The only one I have in Fortran is that one. From M_strings

edit_distance.f90
pure elemental integer function edit_distance (a,b)
character(len=*), intent(in) :: a, b
integer                      :: len_a, len_b, i, j, cost
! matrix for calculating Levenshtein distance
!integer                      :: matrix(0:len_trim(a), 0:len_trim(b)) ! not supported by all compilers yet
integer,allocatable          :: matrix(:,:)
   len_a = len_trim(a)
   len_b = len_trim(b)
   !-------------------------------------- ! required by older compilers instead of above declaration
   if(allocated(matrix))deallocate(matrix)
   allocate(matrix(0:len_a,0:len_b))
   !--------------------------------------
   matrix(:,0) = [(i,i=0,len_a)]
   matrix(0,:) = [(j,j=0,len_b)
   do i = 1, len_a
      do j = 1, len_b
         cost=merge(0,1,a(i:i)==b(j:j))
         matrix(i,j) = min(matrix(i-1,j)+1, matrix(i,j-1)+1, matrix(i-1,j-1)+cost)
      enddo
   enddo
   edit_distance = matrix(len_a,len_b)
end function edit_distance

My version gets slow very quickly as the length of the string increases. It worked for what I needed.but I used it in parallel because I had some longer phrases to look at but at the time it was a one-time need for me. Is there sufficent need to warrant an fpm package for
these types of algorithms?

When not coding in Fortran, I usually develop in C# and I already used that library with which I got good results: String.Similarity.
@urbanjost, in case you need something faster, that C# library claim to be the fastest levenshtein distance computation: Fastenshtein. If you want to start such project, I would gladly contribute.
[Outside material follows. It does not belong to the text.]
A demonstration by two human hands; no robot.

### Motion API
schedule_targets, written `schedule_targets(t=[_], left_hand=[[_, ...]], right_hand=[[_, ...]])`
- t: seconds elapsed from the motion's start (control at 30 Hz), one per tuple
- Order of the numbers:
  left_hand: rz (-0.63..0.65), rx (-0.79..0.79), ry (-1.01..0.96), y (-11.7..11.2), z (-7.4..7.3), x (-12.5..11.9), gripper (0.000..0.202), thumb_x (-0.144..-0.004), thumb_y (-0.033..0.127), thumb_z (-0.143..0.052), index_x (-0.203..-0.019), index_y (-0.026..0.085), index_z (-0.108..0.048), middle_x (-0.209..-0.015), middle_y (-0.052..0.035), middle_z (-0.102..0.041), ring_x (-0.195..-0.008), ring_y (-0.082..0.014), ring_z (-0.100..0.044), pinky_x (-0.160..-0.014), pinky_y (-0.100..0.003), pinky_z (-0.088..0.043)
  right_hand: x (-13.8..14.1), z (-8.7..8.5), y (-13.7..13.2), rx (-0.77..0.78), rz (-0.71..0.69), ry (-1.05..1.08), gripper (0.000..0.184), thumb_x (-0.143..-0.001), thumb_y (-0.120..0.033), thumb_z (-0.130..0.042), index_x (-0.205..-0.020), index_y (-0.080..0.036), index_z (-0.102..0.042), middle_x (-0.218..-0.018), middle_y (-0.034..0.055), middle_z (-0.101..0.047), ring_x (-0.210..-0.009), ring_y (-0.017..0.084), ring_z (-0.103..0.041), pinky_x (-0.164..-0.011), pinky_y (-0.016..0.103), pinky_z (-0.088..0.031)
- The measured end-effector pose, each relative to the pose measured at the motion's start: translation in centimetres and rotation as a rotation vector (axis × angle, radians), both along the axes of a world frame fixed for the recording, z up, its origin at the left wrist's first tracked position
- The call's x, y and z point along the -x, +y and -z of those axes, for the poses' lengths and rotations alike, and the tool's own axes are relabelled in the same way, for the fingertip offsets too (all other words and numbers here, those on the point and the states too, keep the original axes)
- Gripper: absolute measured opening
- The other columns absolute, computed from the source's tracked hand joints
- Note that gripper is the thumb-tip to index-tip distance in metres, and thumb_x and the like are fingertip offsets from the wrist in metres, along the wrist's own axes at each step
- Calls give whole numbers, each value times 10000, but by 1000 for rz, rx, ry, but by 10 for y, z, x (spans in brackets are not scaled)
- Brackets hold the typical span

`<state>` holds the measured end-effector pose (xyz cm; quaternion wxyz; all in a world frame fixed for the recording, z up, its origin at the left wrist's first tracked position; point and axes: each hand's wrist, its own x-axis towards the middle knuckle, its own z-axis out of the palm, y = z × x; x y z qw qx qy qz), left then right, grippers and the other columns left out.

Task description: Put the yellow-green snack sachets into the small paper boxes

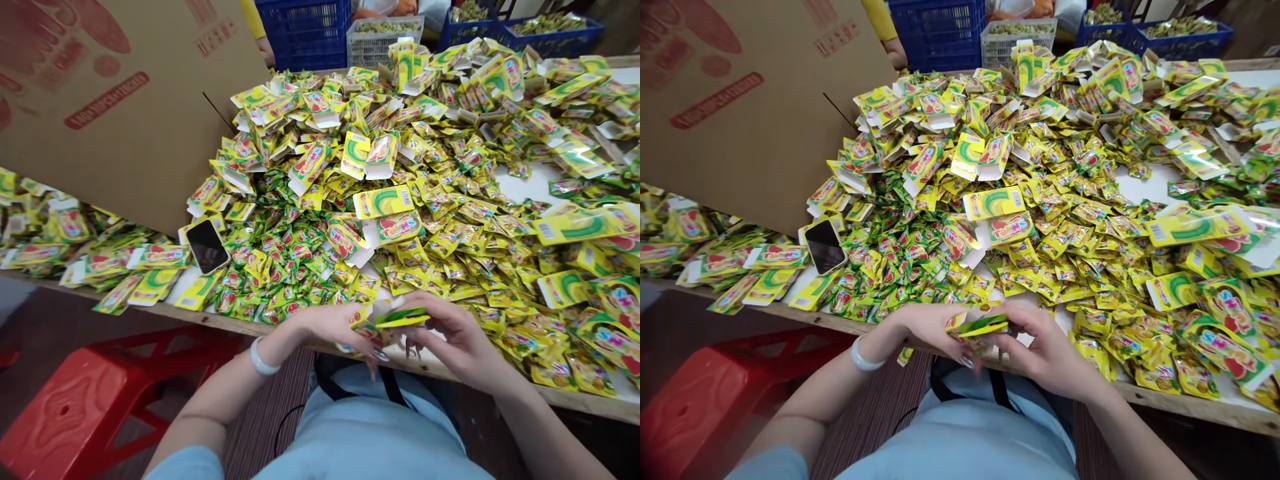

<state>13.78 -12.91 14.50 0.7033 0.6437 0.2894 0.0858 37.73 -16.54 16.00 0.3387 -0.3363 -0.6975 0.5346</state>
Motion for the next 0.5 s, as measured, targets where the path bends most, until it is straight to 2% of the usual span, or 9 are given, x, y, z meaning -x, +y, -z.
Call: schedule_targets(t=[0.07,0.17,0.3,0.43,0.5], left_hand=[[-31,39,-51,-7,6,-10,334,-710,435,-749,-837,158,-612,-769,-13,-647,-714,-156,-591,-697,-268,-513],[-211,-43,-38,-22,5,-19,287,-723,350,-734,-871,154,-585,-786,7,-591,-726,-132,-527,-712,-252,-481],[-302,-73,32,-33,-1,-22,331,-750,348,-736,-989,153,-616,-835,2,-624,-717,-131,-538,-696,-247,-475],[-333,-264,218,-39,0,-24,387,-778,358,-711,-1110,169,-649,-990,-47,-698,-834,-190,-620,-783,-289,-486],[-340,-297,260,-41,3,-27,403,-778,364,-705,-1122,159,-653,-1014,-68,-707,-876,-217,-636,-805,-307,-493]], right_hand=[[0,1,-1,5,98,55,233,-951,-194,-589,-1147,-276,-687,-1087,67,-619,-845,151,-642,-628,233,-554],[1,3,0,-29,159,65,250,-960,-172,-562,-1160,-289,-655,-1051,54,-567,-825,147,-612,-591,232,-539],[2,-2,4,-262,137,-109,203,-936,-110,-558,-1058,-245,-647,-960,46,-594,-882,164,-597,-727,267,-524],[3,-10,2,-275,53,-361,232,-872,-30,-544,-962,-212,-657,-930,46,-588,-814,159,-603,-706,269,-512],[5,-13,1,-271,5,-476,264,-840,-10,-527,-946,-208,-667,-947,58,-592,-802,171,-615,-702,287,-524]])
I have used various forms of Beebe’s ndiff for many years. The file ndiff-2.00.zip has both C and awk code. I still have a version of ndiff.awk - dating from c2000 - in production in a couple of testsuites. It isn’t broken so …
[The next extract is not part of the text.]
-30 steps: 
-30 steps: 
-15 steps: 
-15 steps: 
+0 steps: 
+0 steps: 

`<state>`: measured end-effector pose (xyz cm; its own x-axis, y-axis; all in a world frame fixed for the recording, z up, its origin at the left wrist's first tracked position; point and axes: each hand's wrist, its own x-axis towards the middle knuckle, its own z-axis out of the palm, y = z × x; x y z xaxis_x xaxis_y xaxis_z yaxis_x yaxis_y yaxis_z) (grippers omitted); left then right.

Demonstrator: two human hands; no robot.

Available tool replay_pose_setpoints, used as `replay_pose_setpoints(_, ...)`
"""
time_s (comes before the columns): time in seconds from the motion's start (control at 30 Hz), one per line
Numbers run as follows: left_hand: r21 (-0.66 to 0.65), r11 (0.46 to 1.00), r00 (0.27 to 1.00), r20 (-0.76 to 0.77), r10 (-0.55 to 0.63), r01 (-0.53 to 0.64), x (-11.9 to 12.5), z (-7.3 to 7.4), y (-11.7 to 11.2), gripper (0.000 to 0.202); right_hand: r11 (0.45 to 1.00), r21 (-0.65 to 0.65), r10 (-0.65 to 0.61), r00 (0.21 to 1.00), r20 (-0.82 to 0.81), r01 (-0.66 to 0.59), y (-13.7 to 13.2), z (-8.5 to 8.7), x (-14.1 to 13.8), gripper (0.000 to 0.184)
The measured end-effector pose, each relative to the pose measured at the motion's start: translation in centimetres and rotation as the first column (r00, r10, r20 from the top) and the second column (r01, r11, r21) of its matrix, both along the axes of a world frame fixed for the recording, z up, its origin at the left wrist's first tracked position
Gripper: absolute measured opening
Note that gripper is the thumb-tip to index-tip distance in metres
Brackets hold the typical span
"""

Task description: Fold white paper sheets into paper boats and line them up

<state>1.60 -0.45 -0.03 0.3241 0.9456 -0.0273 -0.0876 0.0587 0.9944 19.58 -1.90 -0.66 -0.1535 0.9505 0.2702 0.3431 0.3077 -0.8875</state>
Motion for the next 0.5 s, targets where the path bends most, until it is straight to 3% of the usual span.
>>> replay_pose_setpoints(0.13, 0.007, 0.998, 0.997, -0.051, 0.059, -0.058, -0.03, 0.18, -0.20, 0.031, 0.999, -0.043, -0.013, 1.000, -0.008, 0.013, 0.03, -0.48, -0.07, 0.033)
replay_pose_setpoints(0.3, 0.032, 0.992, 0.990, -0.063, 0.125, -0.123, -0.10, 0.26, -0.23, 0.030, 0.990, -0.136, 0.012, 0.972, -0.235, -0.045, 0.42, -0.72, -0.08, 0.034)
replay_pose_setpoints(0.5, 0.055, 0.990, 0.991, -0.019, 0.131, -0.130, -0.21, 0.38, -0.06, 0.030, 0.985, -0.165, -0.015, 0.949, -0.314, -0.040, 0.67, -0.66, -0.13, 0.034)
There is also a perl script nrdiff.pl originally distributed by Numerical Recipes.

I am intrigued by the algorithms partly because they are far-afield from what I have typically needed but I really only required something like that once. If there was a strong demand it would be interesting, particularly to see if we could create the fastest versions but I would have to pass on generating a collection of edit distance procedures at the moment.

Comparing floats comes up a lot though. There is the GNU-licensed module by Paul van Delst in GPF:

general-purpose-fortran/src/M_Compare_Float_Numbers.f90 at master · urbanjost/general-purpose-fortran · GitHub

and some tests in the unit testing modules in

https://github.com/urbanjost/M_frameworknd

and some of the routine in numdiff/nd mentioned above. I am sure others have similar functions. It would really be nice to see the fpm repository come on line with some packages like that consolidated into repository packages.